Strom: Steinkohle-Einsatz 2017 in Kraftwerken um 17 Prozent gefallen
Berlin - Der Einsatz von Steinkohle zur Stromerzeugung in Deutschland hat im Jahr 2017 dramatisch abgenommen (-17 %), teilte der Verein der Kohlenimporteure e.V. mit. Zur Mitte des Jahres 2018 zeichnet sich danach ab, dass für den weiteren Jahresverlauf ein erneuter Rückgang um rund 20 Prozent zu erwarten ist. Dies ist vor allem auf die verstärkte Einspeisung erneuerbarer Energieträger, insbesondere von Windenergie zurückzuführen.

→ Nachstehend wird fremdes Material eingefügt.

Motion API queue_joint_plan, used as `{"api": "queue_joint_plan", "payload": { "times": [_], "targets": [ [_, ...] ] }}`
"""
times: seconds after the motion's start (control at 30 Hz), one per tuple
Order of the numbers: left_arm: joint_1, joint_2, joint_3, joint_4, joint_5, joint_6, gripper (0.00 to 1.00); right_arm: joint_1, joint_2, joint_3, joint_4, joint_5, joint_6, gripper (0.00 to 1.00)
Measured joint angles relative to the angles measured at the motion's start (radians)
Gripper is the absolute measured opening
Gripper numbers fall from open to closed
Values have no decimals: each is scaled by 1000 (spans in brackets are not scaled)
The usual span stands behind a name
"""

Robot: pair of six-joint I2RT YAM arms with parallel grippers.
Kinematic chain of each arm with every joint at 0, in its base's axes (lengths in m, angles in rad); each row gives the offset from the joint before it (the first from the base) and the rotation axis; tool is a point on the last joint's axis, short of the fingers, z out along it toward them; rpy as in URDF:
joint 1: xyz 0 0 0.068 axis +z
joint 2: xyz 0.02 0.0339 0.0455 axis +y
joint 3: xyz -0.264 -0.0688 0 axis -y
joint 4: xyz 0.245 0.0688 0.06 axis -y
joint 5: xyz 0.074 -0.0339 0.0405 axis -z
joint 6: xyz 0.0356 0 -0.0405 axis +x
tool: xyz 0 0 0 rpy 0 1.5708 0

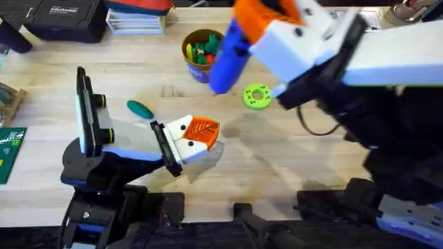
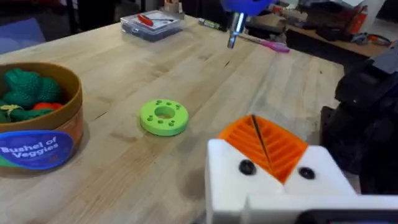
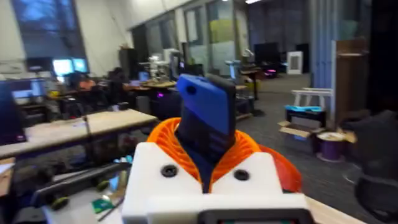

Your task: Pick up the gripper from the table and insert it into the empty holder that is missing its gripper. Then pick up a screw, insert it into the mounting hole, and use the screwdriver to tighten it. Finally, clean up the table by picking up the vegetable and placing it into the bucket.

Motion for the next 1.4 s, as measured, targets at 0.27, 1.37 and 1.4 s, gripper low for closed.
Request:
{"api": "queue_joint_plan", "payload": {
  "times": [0.27,1.37,1.4],
  "targets": [
    [0,0,0,0,0,0,4,81,149,0,158,-80,7,24],
    [0,0,0,0,0,0,4,110,237,0,189,-157,15,24],
    [0,0,0,0,0,0,4,110,237,0,189,-157,15,24]
  ]
}}
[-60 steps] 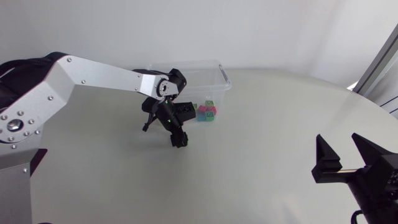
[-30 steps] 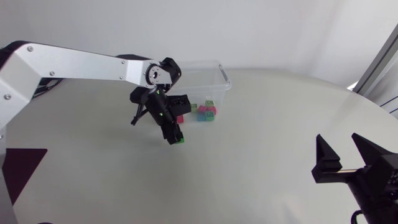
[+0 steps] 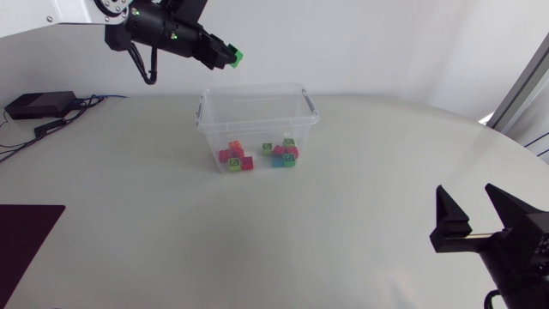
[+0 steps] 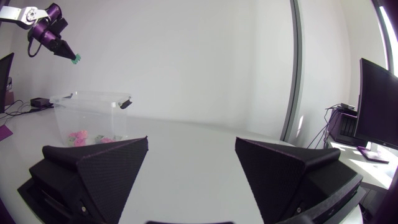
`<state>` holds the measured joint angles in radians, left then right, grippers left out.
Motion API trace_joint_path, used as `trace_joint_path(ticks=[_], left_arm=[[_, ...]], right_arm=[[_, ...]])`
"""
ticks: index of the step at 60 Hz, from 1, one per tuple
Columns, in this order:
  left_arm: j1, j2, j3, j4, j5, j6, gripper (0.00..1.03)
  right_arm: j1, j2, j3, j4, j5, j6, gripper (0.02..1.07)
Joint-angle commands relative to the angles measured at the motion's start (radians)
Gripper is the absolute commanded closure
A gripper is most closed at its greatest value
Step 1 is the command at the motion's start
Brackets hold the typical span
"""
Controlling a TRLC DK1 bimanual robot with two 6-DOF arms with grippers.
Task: Place the duplo bricks in the container
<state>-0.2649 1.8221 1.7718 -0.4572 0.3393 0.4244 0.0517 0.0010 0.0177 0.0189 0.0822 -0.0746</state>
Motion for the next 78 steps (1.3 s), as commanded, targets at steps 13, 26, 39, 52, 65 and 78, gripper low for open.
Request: trace_joint_path(ticks=[13,26,39,52,65,78], left_arm=[[-0.060,0.238,0.025,0.100,-0.203,-0.055,0.23],[-0.050,0.101,0.005,0.094,-0.203,-0.067,0.04],[-0.023,-0.130,-0.117,0.083,-0.203,-0.110,0.04],[0.044,-0.400,-0.379,0.134,-0.246,-0.108,0.04],[0.136,-0.667,-0.677,0.224,-0.249,-0.099,0.04],[0.231,-0.997,-1.014,0.356,-0.249,-0.098,0.04]], right_arm=[[0.010,0.007,-0.021,-0.008,-0.001,0.016,0.06],[0.010,0.007,-0.021,-0.010,-0.001,0.016,0.06],[0.010,0.007,-0.021,-0.008,-0.001,0.016,0.06],[0.011,0.005,-0.021,-0.008,-0.001,0.016,0.06],[0.010,-0.001,-0.021,-0.007,-0.001,0.016,0.06],[0.010,-0.004,-0.021,-0.005,-0.001,0.015,0.06]])
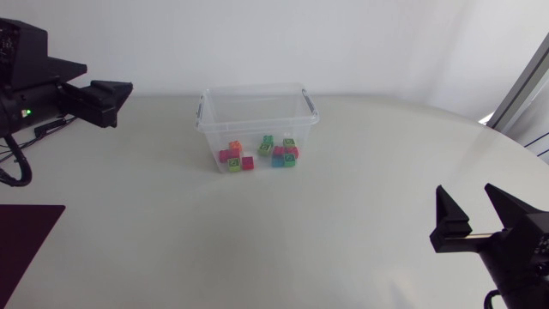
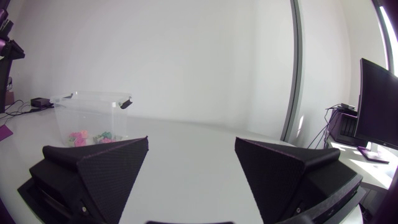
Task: Place the duplo bricks in the container
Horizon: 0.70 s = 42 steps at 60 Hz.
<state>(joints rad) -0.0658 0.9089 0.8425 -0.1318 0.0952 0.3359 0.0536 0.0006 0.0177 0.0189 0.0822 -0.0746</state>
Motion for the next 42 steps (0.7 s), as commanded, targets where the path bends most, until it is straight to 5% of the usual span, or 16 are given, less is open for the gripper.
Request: trace_joint_path(ticks=[1,16,42], left_arm=[[0.038,-0.105,-0.106,0.037,-0.005,-0.009,0.04],[0.087,-0.409,-0.391,0.130,-0.005,0.009,0.04],[0.078,-0.645,-0.604,0.132,-0.047,-0.152,0.04]], right_arm=[[0.009,-0.004,-0.021,-0.005,-0.001,0.015,0.06],[0.009,-0.004,-0.021,-0.005,-0.001,0.015,0.06],[-0.020,-0.002,-0.019,-0.012,-0.039,0.043,0.06]])
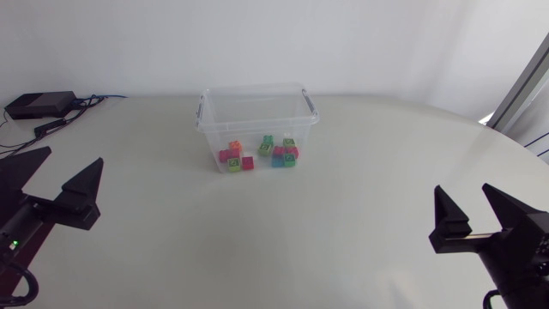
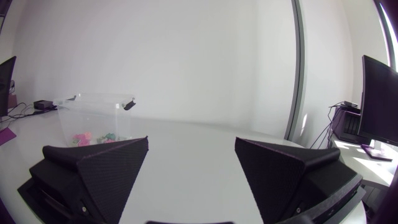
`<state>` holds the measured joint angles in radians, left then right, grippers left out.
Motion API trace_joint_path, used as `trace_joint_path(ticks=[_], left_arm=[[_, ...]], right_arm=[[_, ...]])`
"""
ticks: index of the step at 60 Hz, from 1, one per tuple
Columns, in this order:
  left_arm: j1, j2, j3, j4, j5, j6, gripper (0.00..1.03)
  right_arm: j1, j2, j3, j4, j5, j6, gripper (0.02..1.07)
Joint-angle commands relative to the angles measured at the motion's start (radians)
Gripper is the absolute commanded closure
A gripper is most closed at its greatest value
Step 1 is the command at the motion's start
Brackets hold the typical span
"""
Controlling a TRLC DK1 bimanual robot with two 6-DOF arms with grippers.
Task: Place the duplo bricks in the container
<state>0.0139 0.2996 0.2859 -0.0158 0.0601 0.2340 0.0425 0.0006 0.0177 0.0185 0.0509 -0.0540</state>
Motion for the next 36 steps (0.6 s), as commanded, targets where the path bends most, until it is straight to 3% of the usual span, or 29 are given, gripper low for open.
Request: trace_joint_path(ticks=[1,27,36], left_arm=[[-0.002,-0.048,-0.058,0.016,-0.014,-0.058,0.04],[-0.014,-0.294,-0.281,0.016,-0.059,-0.230,0.04],[-0.014,-0.300,-0.286,0.016,-0.060,-0.234,0.04]], right_arm=[[-0.010,-0.002,-0.019,-0.011,-0.010,0.024,0.06],[-0.042,-0.001,-0.018,-0.018,-0.050,0.053,0.06],[-0.043,-0.001,-0.018,-0.019,-0.051,0.054,0.06]])
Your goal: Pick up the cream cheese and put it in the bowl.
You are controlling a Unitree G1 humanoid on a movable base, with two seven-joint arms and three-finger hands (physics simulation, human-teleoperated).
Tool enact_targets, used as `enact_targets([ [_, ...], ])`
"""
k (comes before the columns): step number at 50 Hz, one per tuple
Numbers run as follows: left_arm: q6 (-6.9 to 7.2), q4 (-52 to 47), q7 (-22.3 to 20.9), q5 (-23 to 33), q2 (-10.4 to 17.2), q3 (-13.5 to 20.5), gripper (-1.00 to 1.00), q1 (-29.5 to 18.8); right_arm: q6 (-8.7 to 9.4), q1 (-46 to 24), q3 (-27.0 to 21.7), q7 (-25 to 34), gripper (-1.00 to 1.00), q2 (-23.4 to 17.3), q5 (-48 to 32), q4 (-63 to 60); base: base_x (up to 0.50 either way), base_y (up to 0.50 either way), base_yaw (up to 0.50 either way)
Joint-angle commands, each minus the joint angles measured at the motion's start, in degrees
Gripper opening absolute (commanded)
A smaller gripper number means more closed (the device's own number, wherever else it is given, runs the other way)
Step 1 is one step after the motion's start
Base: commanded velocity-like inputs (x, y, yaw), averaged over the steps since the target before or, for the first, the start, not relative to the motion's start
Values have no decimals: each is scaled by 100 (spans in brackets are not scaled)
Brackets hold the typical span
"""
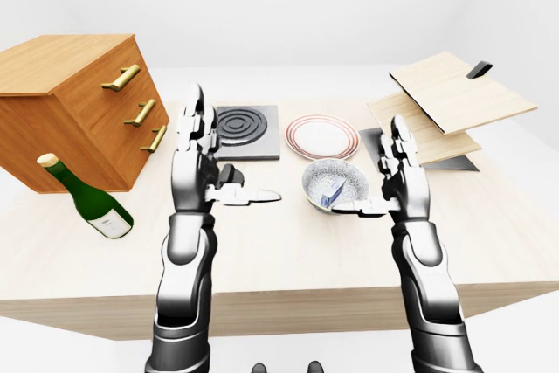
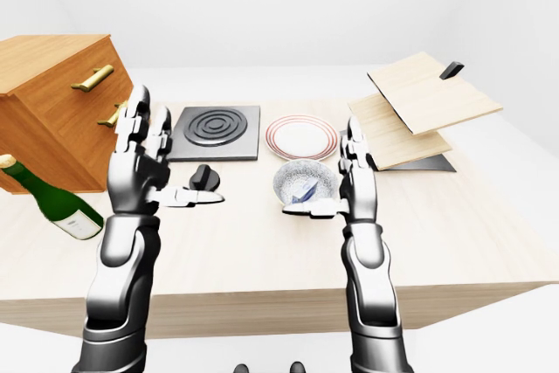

Die Steinkohle habe somit in Deutschland ihren Beitrag zu den CO2-Reduktionszielen im Rahmen des Klimaschutzplans der Bundesregierung schon heute "so gut wie erfüllt", heißt es weiter. Es gebe deshalb überhaupt keinen Grund, im Rahmen der neu eingesetzten Kommission „Wachstum, Strukturwandel und Beschäftigung“ weitere restriktive Vorgaben für die Verstromung von Steinkohle einzuführen.
Den gesamten Jahresbericht 2018 - Fakten und Trends 2017/2018 will der Verein der Kohlenimporteure e.V. am 19.07.2018 in Düsseldorf vorstellen.